Getting Rid of the Relational Database

In this article, which is written in the style I hope to follow for many of my posts here at ProductionScale, I will discuss the topic of getting rid of the relational database. Afterwards, I will follow up with a brief analysis or executive summary if you will of this infobit might mean for businesses. The summary is written to be accessible for the various business managers out there who just need to know what it all means. The topic today is getting rid of the relational database. Where appropriate, I have tried to include references to source materials in an accessible way also.

There is, what seems to be, a growing trend in scalability circles that the relational database model is simply the proverbial ball and chain in the relationship between scalable applications and the underlying infrastructure. The quest for seamless linear growth for technology applications is being hindered by the “elephant database.”1

What would Amazon do? In a recent talk2 at QCon London Werner Vogels, the CTO of Amazon.com clearly noted that the relational database model is a essentially outdated for the needs of modern applications as a primary data storage medium. In other words, it is simply to slow and cumbersome.

Additionally, Mr. Vogels makes a critical point that in many, many cases relational databases are simply not necessary. Simple key/value pairs (hashes) are all you need.

Recently a developer I work with had begun, when given memcached to play with, storing much more than I had originally intended in the cache. At first, when I found out, because he was dismayed that memcached didn’t like eating anything over 2MB, I just said, why are you putting “big” files there anyway? The answer to that question doesn’t matter in this context. What does matter is the question, why not? So, I thought, well, if you can just put everything in hashes in memcache the the DB is just a cache state backup in case you have to restart the thing. Interesting. Who needs a DB anyway? But, say you need to run more complex queries.

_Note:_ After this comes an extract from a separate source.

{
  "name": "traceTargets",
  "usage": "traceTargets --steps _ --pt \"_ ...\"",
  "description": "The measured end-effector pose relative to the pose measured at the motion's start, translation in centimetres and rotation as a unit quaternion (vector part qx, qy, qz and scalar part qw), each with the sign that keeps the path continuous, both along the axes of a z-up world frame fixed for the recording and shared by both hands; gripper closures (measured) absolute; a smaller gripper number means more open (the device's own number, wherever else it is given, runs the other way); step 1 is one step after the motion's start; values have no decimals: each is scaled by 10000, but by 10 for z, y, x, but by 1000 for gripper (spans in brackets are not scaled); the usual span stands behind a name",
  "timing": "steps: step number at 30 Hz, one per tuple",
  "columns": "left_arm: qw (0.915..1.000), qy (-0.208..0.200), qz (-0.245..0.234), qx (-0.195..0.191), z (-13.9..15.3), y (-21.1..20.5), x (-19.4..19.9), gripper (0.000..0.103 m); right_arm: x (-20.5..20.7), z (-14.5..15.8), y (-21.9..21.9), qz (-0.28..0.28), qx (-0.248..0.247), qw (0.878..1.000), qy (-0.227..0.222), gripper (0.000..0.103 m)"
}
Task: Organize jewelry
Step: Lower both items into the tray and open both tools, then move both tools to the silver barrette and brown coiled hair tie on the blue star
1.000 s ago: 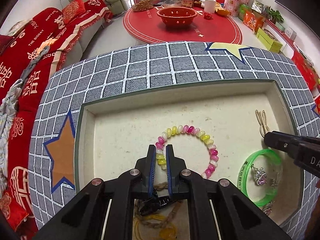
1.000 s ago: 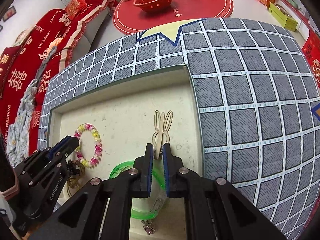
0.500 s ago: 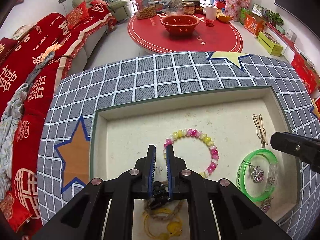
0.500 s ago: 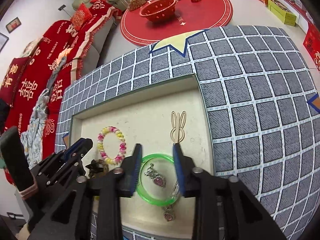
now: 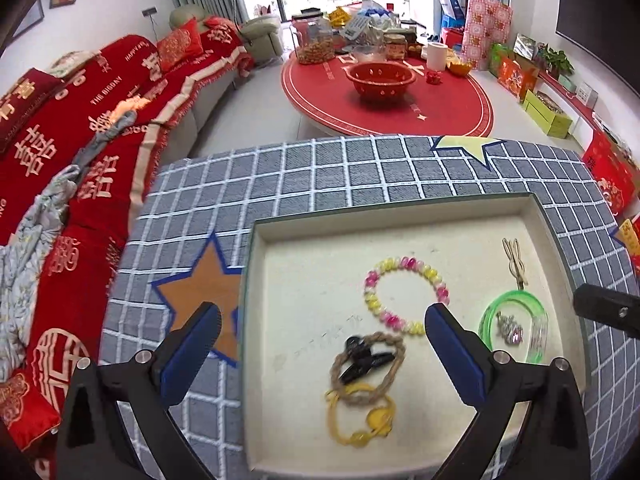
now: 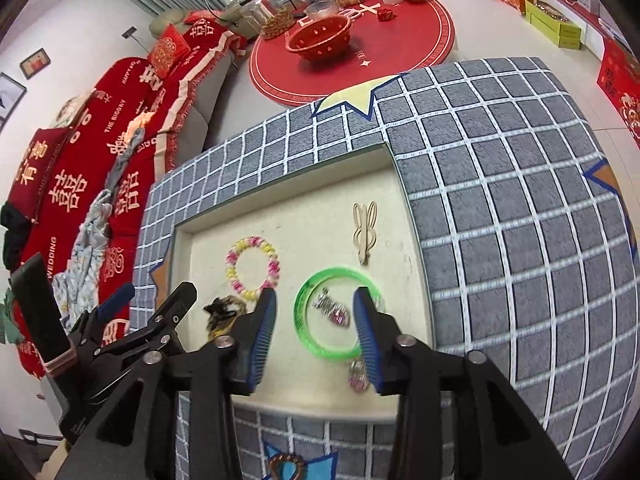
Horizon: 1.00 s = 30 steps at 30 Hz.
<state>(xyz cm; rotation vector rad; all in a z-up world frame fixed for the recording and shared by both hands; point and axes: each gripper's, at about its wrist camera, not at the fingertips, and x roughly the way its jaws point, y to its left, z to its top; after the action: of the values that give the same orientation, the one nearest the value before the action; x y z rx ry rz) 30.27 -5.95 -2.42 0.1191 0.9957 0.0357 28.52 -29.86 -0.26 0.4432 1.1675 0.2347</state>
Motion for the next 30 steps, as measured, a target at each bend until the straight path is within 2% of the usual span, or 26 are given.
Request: traceTargets --steps 4,5,6,9,17,23,27,30 --pt "9999 -45 -84 -61 7 13 -26 0 -24 10 2 -55 53 9999 -131 34" --pt "9999 -9 -106 -122 7 17 -33 0 -32 14 3 -64 63 9998 -167 24" --pt "9998 21 -109 -150 8 19 -39 0 -39 17 4 -84 71 9997 -211 18" --pt "9991 189 -186 -316 6 29 -62 0 -60 24 5 -185 71 9993 -323 16" --pt "9984 400 -281 -270 -2 43 -127 0 -109 33 9 -389 -47 9978 -527 15" --pt "9968 580 -427 -335 -9 47 -158 0 -144 36 13 -575 -314 9958 -644 15" --pt "9942 759 -569 -514 -15 47 -175 0 -164 31 10 -798 -192 9951 -550 15" --pt "9922 850 -715 -558 -20 42 -188 0 -175 19 7 -829 -154 9963 -135 15"
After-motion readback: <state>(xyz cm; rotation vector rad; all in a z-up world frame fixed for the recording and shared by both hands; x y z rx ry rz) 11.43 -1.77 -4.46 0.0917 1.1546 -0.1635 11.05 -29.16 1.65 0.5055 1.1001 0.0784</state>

A recent architecture article I read by Todd Hoff on the website High Scalability3 discusses just this to a point. It says, “Move cpu-intensive work moved out of the database layer to applications applications layer: referential integrity, joins, sorting done in the application layer! Reasoning: app servers are cheap, databases are the bottleneck.” Ebay chose to move traditional relations DB work right up into the application layer. How interesting!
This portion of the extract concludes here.